農業は、4項目の最初に〈農業を成長産業に〉の小見出しで触れた。まずは「スガ案件」の目玉の一つ、農産品輸出への期待だ。昨年10月の政権発足後の臨時国会での所信表明で菅は、農業について触れたが「輸出」「成長」ばかりが突出し、肝心の10年後の2030年を展望した指針、新たな食料・農業・農村政策基本計画には言及がなかった。今回も同様だ。基本計画では国内農業振興への国民運動の展開を掲げた。なぜ、通常国会冒頭で首相自らが呼びかけないのか。

農業を巡る現状と課題、方向性の認識に首をかしげざるを得ない。まずは自国生産を柱とした食料安全保障の強化を挙げるべきだ。食料自給率がカロリーベースで38%と先進国最低水準の低水準となっていることへの危機感を発するべきだ。自給率を国是の45%まで引き上げる具体的プロセスこそ示すべきだろう。
農業が成長し余剰を輸出できるまでに競争力を持つには、まずはしっかりした生産基盤を維持・拡充することが欠かせない。

輸出に強い意欲

この輸出に関して菅は特に思い入れが強い。昨年、官邸での関連会議の後、取り組み状況を説明した山崎周二JA全農理事長と名刺交換し、「今度ゆっくり話を聞かせてくれ」と声を掛けた。それから少したって実際に菅との昼食を挟みながら45分間の懇談の機会を持つ。菅はこれまでも官房長官時代を通じて、朝食や昼食を挟んで財界人や有識者と具体的な項目で率直な話を交わし法案など政策に生かす政治的手法を取ってきた。
菅にしてみれば官房長官時代に農協改革、特に小泉進次郎を農林部会長に充て全農改革を進めてきた経過がある。改革を加速する全農に輸出への期待を掛けている表れかもしれない。

施政方針では農産品輸出の2030年5兆円へ「世界に誇る牛肉やイチゴをはじめ27の重点品目を選定し、国別に目標金額を定めて、産地を支援していく。農業に対する資金供給の仕組みも変えていく」と具体的数字を交え踏み込んだ。ポイントは〈重点品目〉と〈国別目標金額〉の二つ。何をいつまでどこでいくら。こうした目標を具体的な道筋、年次別の工程表を実現するように迫っているのだ。

コメ過剰問題にも言及

輸出の次に取り上げたのは主食用米から高収益作物への転換。そして「農林水産業を地域をリードする成長産業とすべく改革を進める。美しくて豊かな農産業村を守る」と締めくくった。

コメ過剰問題は、コロナ禍の外食需要縮小に加え家庭内消費の伸び悩みで深刻さを増す。
そこで首相がコメ問題を取り上げたのはある程度意義がある。

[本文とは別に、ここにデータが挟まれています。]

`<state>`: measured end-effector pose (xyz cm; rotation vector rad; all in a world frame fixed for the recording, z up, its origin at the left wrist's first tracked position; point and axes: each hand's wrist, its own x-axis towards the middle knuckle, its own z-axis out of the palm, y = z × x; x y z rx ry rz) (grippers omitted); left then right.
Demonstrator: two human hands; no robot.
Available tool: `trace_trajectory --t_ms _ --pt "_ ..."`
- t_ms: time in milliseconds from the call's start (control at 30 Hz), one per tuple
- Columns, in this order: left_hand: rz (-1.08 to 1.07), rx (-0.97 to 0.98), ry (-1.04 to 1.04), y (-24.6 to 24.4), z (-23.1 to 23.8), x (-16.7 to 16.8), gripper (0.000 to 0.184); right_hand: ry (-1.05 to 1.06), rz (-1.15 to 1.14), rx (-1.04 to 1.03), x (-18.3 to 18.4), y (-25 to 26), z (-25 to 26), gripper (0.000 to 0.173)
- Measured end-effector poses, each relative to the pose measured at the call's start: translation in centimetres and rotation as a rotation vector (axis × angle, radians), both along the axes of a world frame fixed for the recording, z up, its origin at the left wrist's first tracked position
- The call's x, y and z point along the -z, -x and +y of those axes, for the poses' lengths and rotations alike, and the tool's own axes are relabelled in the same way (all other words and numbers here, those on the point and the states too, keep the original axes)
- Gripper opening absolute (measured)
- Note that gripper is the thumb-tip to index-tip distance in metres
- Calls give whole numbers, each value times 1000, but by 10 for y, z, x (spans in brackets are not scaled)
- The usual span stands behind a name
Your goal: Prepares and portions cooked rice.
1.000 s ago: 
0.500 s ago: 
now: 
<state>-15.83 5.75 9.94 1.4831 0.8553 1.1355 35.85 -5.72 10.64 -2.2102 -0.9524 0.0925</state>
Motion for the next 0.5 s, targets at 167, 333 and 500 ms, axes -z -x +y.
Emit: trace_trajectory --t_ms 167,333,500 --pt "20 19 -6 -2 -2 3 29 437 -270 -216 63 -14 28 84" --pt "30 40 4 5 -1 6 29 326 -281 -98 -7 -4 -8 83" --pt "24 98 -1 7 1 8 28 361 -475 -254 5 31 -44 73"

コメは基幹作物で、需給緩和による米価下落は地域経済にも悪影響を及ぼす。種籾動向からこのままでは需給緩和を避けられそうにない。そこで産地ごとにコメ用途を主食用から加工、飼料用へと転換する努力が必要だ。農水省として主食用米からの転換を強く推し進めており、施政方針に入った。ただ、国内農業を左右し今後の食料安保とも関わる水田農業の重要さをコメ消費拡大国民運動と共に、政権が呼びかけるよう農政運動の展開も課題だ。

菅政権で警戒されるもう一段踏み込んだ農政改革、農協改革については、「成長産業へ改革を進める」と一般的な表現にとどまった。ただ安心は出来ない。菅は農地への企業参入に関心がある。さらに、またぞろ規制改革推進会議で理不尽な要求が出てこないとも限らない。とりあえずは3月末を期限とする准組合員事業利用規制の有無の改正農協法「5年後条項」の扱いに注視しなければならない。